Directions:
Repeat the listing below word for word, stopping after the line that contains "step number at".

---- Data for this task

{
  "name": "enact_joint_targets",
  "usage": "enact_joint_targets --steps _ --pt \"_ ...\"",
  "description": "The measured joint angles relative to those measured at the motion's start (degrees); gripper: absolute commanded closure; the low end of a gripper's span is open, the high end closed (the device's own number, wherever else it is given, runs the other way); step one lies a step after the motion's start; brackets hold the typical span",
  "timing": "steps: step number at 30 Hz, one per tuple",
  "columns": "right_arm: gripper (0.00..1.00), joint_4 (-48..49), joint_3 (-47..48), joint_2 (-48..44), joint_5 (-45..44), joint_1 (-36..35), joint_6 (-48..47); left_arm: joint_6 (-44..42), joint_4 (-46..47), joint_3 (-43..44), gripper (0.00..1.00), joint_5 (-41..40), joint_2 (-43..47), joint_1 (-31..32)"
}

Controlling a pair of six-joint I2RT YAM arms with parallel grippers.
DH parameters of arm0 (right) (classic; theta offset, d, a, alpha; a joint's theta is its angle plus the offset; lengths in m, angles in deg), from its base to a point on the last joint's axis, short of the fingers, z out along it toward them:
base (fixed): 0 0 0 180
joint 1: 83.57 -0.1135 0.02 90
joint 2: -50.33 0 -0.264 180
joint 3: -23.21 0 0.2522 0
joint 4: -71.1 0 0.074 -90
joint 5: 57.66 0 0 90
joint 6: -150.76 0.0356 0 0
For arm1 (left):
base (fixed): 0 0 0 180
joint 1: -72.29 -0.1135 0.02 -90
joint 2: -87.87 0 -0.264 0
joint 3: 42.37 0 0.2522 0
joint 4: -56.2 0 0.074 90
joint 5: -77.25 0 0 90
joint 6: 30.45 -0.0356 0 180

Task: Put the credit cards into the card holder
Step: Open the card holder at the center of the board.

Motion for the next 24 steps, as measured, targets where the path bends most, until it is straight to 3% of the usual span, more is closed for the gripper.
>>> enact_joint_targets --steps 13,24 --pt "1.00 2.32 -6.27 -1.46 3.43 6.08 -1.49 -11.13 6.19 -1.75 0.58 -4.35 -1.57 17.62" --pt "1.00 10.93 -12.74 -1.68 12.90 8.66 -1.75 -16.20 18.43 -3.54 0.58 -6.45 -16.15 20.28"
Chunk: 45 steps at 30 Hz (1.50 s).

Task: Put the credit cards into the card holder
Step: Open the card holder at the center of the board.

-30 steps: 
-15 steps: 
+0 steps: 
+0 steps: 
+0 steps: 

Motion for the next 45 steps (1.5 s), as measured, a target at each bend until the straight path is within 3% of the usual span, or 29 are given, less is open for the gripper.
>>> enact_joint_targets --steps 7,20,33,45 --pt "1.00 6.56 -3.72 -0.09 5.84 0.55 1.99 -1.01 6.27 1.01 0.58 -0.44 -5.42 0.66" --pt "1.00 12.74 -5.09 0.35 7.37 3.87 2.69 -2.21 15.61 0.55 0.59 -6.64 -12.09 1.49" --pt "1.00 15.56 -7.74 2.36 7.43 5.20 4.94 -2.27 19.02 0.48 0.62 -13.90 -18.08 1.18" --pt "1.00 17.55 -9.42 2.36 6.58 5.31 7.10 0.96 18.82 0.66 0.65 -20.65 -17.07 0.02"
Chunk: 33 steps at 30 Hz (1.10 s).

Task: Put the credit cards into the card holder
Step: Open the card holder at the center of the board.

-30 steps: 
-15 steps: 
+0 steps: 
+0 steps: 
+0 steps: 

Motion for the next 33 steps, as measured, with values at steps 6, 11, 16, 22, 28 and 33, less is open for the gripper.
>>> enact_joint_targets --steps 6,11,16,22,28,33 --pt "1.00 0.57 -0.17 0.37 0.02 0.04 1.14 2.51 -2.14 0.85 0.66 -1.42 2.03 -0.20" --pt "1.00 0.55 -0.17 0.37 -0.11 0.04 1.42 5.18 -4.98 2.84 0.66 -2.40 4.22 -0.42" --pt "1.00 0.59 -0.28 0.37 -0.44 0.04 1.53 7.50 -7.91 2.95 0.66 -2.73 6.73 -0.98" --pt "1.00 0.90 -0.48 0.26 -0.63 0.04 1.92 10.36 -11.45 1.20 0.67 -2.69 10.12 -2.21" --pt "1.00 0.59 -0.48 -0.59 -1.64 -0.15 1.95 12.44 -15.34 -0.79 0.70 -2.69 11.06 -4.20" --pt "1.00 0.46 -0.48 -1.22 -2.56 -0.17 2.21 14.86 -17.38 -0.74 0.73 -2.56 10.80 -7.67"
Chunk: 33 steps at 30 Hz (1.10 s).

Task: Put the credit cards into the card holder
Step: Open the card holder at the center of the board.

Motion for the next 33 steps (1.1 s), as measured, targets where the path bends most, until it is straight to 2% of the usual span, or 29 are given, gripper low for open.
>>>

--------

Expected output:
{
  "name": "enact_joint_targets",
  "usage": "enact_joint_targets --steps _ --pt \"_ ...\"",
  "description": "The measured joint angles relative to those measured at the motion's start (degrees); gripper: absolute commanded closure; the low end of a gripper's span is open, the high end closed (the device's own number, wherever else it is given, runs the other way); step one lies a step after the motion's start; brackets hold the typical span",
  "timing": "steps: step number at 30 Hz, one per tuple",

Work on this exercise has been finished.